▶ **What you will do**
Among the entries below, extract exactly the lines that run from the one with "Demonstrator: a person" through the one with "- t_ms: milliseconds", both ends included.

▶ **Provided data**
--*--

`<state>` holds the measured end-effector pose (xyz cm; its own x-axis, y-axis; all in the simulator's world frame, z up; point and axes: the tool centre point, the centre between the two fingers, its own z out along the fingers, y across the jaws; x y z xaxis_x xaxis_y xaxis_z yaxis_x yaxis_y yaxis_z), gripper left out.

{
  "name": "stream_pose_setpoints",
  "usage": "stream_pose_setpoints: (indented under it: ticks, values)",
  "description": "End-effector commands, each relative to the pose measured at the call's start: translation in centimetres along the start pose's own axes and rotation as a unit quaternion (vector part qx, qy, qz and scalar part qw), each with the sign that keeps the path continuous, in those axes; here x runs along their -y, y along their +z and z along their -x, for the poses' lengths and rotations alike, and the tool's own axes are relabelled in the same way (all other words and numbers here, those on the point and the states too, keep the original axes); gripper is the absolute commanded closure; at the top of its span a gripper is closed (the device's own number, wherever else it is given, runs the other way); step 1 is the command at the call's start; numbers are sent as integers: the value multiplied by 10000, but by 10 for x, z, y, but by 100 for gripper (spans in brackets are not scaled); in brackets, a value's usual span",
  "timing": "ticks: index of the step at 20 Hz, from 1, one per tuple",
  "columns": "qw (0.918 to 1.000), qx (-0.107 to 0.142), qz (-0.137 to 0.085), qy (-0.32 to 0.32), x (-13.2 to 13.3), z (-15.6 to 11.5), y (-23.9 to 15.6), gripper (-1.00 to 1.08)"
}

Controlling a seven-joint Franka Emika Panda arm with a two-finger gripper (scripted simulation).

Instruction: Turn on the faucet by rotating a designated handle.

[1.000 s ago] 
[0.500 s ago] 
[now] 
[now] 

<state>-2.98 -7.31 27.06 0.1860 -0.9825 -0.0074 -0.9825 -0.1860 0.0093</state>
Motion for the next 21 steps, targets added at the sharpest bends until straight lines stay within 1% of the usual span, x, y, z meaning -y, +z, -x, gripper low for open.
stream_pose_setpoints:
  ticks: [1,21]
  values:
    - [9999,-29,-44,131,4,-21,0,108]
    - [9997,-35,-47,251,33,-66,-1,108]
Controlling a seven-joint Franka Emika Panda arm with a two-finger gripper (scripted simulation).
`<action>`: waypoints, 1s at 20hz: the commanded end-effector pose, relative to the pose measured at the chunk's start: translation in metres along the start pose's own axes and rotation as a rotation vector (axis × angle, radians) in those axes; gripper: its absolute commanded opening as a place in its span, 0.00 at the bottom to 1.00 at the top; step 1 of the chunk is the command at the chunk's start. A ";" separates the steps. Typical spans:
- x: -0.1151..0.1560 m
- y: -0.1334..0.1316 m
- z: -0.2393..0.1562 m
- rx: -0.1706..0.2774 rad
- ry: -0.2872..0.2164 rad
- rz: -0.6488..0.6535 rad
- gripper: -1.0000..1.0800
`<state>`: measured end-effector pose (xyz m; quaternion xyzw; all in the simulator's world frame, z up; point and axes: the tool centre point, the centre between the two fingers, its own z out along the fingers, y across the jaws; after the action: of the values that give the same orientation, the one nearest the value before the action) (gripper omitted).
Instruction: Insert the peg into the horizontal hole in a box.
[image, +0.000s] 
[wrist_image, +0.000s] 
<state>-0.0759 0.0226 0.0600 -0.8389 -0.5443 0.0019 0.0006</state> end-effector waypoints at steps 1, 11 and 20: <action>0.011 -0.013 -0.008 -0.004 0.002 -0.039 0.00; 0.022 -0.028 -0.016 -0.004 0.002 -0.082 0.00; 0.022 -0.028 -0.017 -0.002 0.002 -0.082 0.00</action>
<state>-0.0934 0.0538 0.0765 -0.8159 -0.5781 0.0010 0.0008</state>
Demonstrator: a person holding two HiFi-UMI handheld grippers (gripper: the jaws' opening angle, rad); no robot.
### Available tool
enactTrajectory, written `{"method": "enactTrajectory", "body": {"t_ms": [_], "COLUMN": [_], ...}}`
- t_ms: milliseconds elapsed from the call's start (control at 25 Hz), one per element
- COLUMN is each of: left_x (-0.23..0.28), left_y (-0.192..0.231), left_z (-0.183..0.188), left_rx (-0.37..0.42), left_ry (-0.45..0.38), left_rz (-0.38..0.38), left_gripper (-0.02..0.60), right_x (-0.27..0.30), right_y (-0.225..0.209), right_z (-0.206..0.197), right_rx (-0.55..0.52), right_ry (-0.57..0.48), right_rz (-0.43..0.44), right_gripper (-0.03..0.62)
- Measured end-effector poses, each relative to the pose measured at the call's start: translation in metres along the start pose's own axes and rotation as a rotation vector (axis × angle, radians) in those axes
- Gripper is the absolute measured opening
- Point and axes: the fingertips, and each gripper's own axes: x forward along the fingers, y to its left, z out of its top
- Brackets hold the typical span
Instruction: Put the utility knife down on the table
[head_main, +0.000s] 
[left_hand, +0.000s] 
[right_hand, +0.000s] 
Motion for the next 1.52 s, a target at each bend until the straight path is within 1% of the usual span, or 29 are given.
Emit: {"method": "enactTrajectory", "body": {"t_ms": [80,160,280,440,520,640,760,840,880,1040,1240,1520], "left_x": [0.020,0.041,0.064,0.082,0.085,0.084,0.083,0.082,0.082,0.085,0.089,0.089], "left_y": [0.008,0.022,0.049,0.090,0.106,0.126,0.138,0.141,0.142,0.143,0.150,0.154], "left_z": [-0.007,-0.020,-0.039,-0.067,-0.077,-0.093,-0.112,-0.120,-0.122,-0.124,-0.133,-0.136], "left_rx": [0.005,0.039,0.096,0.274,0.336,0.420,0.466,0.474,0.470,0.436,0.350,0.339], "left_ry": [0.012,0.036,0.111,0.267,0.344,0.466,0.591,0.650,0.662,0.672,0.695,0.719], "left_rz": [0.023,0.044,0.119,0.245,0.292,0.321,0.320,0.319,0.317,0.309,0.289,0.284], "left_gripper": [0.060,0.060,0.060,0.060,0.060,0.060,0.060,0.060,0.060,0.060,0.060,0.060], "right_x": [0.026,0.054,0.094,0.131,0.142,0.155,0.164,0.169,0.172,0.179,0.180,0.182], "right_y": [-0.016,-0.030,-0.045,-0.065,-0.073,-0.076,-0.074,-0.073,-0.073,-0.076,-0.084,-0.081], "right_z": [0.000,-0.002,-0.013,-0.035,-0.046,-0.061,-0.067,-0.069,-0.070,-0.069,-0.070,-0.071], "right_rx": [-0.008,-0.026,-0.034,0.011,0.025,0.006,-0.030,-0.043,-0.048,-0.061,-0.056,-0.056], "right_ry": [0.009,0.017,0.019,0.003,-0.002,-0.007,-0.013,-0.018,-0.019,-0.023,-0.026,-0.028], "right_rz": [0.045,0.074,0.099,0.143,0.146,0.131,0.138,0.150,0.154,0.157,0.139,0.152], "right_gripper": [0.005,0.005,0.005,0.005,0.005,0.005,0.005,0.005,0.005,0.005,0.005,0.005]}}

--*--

▶ **Reply**
Demonstrator: a person holding two HiFi-UMI handheld grippers (gripper: the jaws' opening angle, rad); no robot.
### Available tool
enactTrajectory, written `{"method": "enactTrajectory", "body": {"t_ms": [_], "COLUMN": [_], ...}}`
- t_ms: milliseconds elapsed from the call's start (control at 25 Hz), one per element

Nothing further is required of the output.